Challenges to Transitioning to Electric Mobility
The transition to full EVs faces several challenges, particularly in economically developing countries:
- Fast-Charging Infrastructure: Successful EV adoption requires the establishment of fast-charging infrastructure along highways. The lack of such infrastructure can discourage people from buying full EVs.
- High Fast-Charger Prices: EV fast-chargers can be costly due to high installation and maintenance expenses. This cost factor may impede the growth of charging networks in certain regions.
- Unreliable Grid: Some economically developing nations lack access to a reliable electric grid, making it challenging to support widespread EV adoption.
- Cost of Higher Range: EVs with higher ranges require larger and more expensive battery packs, making them less affordable for consumers.
Advantages of Hybrid EVs
HEVs offer several advantages that make them a viable short-term solution for the transition to net-zero:
- Fuel Economy: HEVs achieve 1.5-2x higher fuel economy in city driving and 1-1.5x higher for highway driving compared to conventional ICE vehicles. PHEVs, in particular, offer 3-4x higher fuel economy when using a small battery that can be charged from the grid.
- Affordability: The purchase price of hybrid cars is only 5-15% higher than conventional vehicles, irrespective of the vehicle range. This affordability makes them a practical alternative to full EVs, especially in regions with limited charging infrastructure.
- Potential for Emissions Reduction: Hybrid technology, such as regenerative braking and engine start-stop mechanisms, can improve fuel economy and contribute to reducing net emissions.

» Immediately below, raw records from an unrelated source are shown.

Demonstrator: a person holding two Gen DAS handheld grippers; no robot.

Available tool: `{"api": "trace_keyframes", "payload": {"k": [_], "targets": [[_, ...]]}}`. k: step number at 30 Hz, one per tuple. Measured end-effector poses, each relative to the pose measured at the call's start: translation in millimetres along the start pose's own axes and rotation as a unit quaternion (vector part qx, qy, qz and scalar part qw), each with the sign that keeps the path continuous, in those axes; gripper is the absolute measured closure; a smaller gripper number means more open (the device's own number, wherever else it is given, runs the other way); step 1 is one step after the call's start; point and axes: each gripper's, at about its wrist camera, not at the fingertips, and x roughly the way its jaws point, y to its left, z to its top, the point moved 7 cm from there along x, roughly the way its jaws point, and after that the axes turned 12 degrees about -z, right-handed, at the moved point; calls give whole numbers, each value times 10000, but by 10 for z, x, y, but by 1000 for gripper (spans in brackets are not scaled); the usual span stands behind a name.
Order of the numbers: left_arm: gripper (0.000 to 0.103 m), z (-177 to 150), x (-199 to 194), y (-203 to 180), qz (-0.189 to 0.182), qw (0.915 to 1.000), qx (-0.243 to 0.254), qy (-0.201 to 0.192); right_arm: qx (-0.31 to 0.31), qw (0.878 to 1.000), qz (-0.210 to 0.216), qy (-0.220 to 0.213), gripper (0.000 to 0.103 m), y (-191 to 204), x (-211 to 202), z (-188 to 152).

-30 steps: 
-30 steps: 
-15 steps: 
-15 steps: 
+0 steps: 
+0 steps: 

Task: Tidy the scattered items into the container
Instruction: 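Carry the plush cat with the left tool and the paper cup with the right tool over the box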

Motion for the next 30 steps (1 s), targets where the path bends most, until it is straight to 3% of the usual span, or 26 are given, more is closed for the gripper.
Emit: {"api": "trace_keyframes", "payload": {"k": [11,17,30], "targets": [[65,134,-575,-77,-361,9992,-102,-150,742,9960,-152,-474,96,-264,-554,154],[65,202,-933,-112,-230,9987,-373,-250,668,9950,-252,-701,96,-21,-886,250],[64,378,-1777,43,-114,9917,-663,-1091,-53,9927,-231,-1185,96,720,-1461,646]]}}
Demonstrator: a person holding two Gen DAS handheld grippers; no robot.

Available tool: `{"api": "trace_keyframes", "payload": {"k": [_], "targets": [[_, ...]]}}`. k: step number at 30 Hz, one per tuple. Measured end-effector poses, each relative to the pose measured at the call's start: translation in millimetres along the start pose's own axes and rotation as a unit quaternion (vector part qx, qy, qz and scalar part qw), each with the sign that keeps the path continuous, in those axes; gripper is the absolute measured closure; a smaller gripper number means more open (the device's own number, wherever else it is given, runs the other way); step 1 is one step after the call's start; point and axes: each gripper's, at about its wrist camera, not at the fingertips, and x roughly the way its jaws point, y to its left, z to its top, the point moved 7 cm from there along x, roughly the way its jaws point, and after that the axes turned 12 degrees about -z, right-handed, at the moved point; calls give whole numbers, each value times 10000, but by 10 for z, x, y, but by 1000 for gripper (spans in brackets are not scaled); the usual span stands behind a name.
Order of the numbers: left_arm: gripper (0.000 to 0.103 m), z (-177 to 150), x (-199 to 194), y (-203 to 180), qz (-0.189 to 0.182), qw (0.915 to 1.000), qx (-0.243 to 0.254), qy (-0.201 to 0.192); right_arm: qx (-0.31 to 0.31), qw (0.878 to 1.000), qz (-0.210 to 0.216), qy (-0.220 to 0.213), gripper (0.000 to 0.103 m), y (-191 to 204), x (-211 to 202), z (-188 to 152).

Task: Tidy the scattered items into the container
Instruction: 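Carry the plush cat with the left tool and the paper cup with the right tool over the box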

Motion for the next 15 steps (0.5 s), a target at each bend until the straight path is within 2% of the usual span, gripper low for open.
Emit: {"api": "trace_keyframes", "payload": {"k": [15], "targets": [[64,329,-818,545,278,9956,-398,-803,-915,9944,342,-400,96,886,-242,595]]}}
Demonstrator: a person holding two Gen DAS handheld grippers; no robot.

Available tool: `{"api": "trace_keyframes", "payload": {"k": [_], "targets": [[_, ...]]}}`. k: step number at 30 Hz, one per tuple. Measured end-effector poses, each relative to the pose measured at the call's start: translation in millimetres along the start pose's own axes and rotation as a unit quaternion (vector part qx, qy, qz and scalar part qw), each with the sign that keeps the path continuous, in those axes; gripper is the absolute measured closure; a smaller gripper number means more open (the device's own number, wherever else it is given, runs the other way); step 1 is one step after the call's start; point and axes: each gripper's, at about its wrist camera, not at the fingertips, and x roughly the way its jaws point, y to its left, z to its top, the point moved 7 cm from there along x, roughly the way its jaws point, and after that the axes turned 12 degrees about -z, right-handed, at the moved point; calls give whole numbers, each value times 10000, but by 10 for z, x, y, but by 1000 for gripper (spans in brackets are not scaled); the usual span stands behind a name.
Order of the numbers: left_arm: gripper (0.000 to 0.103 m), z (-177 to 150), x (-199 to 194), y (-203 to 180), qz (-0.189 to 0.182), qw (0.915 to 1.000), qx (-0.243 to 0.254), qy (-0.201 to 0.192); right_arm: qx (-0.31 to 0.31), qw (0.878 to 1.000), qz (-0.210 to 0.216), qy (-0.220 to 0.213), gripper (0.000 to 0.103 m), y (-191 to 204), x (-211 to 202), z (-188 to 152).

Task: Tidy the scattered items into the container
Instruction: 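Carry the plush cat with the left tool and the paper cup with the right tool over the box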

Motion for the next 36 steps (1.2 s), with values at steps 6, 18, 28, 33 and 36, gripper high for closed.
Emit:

Challenges towards Reducing Net Emissions
Reducing net emissions in both full EVs and hybrid EVs involves considering various factors, including tailpipe emissions, fuel production, vehicle and battery production, maintenance, and end-of-life recycling.
The Way Ahead
To further enhance the fuel economy and emissions reduction of hybrid EVs, additional steps can be taken:
- Regenerative Braking: Utilizing regenerative braking in hybrid EVs can recover kinetic energy and improve fuel economy, particularly in urban areas and hilly terrain.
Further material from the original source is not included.